**Task brief:** Give back an exact copy of the lines below, from the first through the line with "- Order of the"; please stop there.

-- Records for this exercise follows --

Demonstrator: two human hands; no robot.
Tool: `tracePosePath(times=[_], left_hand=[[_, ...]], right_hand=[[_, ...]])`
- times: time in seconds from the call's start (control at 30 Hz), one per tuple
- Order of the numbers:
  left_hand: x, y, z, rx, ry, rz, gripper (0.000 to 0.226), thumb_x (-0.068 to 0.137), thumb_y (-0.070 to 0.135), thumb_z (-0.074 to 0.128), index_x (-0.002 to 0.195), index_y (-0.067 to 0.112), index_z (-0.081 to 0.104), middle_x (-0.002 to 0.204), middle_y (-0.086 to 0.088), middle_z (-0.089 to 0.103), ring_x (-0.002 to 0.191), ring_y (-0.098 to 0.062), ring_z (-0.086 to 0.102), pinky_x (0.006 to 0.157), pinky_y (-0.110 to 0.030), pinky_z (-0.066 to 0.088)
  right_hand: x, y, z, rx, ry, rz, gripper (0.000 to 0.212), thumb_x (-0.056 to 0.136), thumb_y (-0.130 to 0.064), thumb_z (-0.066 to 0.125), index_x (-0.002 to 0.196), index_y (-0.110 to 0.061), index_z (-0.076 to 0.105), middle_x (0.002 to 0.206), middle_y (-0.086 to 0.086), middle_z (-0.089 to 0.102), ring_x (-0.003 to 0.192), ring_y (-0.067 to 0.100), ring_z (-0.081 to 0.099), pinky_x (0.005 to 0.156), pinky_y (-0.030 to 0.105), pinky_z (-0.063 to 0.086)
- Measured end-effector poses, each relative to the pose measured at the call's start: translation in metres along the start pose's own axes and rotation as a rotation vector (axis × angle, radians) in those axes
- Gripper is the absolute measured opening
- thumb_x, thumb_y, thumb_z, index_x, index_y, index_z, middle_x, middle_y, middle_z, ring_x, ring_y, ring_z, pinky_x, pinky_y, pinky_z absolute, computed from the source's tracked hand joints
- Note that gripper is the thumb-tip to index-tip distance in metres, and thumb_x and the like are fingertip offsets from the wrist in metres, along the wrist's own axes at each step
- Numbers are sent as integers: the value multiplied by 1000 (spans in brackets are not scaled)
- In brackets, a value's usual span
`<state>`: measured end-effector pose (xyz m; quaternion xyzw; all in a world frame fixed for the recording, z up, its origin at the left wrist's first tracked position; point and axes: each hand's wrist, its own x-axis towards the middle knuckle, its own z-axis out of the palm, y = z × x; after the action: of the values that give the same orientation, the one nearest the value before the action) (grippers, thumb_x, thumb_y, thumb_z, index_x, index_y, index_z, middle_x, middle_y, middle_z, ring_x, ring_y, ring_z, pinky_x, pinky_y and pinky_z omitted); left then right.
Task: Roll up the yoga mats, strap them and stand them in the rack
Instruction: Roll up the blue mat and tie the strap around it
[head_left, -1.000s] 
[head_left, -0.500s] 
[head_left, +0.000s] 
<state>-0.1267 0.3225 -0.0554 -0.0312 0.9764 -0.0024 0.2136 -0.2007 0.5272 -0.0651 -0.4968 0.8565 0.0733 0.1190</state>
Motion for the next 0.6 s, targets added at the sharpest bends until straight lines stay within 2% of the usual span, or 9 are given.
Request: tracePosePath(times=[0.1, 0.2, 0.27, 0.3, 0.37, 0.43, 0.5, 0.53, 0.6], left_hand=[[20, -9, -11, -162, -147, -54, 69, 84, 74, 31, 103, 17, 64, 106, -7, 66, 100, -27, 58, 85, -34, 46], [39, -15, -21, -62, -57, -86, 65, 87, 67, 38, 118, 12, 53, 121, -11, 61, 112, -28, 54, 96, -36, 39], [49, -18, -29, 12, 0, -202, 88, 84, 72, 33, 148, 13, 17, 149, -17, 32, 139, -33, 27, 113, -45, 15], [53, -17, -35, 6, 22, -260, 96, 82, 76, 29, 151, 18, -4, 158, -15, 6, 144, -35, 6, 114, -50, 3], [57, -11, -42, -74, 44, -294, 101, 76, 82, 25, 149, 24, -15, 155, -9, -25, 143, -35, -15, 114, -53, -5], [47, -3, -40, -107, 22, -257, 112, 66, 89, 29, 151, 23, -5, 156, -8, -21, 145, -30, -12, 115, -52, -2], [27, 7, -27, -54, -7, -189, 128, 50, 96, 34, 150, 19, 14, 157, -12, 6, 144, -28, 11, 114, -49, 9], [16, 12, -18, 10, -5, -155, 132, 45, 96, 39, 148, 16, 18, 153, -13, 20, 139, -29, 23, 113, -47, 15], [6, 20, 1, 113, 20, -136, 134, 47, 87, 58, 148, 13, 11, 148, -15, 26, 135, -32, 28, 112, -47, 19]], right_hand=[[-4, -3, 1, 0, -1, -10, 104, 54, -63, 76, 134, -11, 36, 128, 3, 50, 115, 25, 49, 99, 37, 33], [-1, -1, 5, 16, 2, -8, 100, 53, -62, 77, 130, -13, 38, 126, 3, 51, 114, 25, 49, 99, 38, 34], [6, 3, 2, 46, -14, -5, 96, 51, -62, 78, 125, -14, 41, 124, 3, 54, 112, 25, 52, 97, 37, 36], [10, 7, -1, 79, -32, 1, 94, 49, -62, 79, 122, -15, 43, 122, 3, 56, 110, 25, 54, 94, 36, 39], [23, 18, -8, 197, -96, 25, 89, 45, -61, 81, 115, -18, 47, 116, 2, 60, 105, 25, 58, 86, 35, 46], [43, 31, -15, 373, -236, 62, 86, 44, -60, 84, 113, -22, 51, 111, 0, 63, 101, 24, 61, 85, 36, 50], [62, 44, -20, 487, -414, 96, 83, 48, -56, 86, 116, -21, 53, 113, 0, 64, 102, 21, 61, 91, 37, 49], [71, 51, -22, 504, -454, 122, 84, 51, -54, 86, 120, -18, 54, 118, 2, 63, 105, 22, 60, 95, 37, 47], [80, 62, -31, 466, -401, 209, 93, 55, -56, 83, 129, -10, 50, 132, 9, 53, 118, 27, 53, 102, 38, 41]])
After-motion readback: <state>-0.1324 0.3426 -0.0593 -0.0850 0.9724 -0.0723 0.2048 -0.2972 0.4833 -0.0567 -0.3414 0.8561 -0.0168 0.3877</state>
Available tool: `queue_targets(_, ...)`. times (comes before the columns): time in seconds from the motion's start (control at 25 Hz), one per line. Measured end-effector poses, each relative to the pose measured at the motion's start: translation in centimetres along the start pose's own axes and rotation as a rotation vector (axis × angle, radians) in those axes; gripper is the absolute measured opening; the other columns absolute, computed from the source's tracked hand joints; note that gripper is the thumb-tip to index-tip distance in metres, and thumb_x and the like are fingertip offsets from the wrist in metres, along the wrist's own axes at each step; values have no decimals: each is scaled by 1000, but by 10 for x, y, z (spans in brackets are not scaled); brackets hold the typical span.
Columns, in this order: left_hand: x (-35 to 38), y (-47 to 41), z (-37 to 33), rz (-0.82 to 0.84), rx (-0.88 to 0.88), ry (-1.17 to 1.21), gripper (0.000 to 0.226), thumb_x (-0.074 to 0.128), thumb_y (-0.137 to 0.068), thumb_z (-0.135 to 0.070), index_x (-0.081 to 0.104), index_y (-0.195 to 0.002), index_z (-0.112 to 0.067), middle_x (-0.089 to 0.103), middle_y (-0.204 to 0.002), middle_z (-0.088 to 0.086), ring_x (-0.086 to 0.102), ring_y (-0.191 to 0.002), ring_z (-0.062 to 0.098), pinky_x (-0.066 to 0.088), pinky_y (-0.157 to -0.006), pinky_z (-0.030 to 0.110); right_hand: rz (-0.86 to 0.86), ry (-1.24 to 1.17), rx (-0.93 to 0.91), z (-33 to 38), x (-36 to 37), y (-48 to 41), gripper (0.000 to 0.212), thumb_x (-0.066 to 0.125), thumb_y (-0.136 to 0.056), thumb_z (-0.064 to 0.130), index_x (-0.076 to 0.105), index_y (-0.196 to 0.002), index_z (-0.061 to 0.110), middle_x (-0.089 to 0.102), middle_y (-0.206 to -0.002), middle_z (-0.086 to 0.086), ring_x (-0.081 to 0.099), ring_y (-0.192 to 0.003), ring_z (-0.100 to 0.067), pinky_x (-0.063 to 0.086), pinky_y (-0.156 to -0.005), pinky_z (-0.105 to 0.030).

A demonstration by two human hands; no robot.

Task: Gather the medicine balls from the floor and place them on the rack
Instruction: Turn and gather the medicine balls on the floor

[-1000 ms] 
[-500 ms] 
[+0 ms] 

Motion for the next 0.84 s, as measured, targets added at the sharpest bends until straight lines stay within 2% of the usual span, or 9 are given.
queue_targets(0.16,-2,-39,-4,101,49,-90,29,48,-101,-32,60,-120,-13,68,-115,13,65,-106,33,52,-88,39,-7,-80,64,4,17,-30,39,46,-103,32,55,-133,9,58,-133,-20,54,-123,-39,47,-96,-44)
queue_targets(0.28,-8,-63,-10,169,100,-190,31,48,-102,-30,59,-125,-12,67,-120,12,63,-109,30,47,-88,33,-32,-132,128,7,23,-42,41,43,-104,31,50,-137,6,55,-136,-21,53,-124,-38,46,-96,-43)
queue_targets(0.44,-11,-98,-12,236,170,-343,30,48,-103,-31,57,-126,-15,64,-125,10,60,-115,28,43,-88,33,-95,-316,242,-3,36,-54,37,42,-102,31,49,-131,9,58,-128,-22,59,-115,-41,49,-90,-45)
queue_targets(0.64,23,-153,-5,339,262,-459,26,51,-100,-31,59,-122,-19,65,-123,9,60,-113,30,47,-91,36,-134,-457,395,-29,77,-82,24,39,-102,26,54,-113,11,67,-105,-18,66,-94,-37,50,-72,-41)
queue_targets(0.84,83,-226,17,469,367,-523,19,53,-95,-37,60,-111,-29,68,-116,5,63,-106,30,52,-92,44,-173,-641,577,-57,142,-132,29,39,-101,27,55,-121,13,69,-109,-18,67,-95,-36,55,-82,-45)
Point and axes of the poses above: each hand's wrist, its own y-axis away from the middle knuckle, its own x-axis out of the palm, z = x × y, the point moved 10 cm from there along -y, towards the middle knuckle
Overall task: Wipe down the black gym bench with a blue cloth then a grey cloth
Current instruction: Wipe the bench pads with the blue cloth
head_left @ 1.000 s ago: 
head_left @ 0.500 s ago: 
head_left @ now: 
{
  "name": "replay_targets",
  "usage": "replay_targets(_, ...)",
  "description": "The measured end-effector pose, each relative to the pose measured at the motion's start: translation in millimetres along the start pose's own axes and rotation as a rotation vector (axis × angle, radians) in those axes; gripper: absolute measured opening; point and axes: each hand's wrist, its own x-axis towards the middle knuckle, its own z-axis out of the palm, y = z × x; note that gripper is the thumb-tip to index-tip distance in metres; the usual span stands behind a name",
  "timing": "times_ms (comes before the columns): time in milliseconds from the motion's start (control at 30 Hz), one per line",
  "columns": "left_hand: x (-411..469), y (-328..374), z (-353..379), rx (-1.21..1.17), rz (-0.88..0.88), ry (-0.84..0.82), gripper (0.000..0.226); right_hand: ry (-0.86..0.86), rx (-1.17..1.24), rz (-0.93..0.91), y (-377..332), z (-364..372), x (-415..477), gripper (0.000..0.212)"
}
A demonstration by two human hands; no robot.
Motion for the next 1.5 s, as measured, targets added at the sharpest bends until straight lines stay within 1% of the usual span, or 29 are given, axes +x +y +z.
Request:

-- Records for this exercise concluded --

**Answer for the task:**
Demonstrator: two human hands; no robot.
Tool: `tracePosePath(times=[_], left_hand=[[_, ...]], right_hand=[[_, ...]])`
- times: time in seconds from the call's start (control at 30 Hz), one per tuple
- Order of the numbers:

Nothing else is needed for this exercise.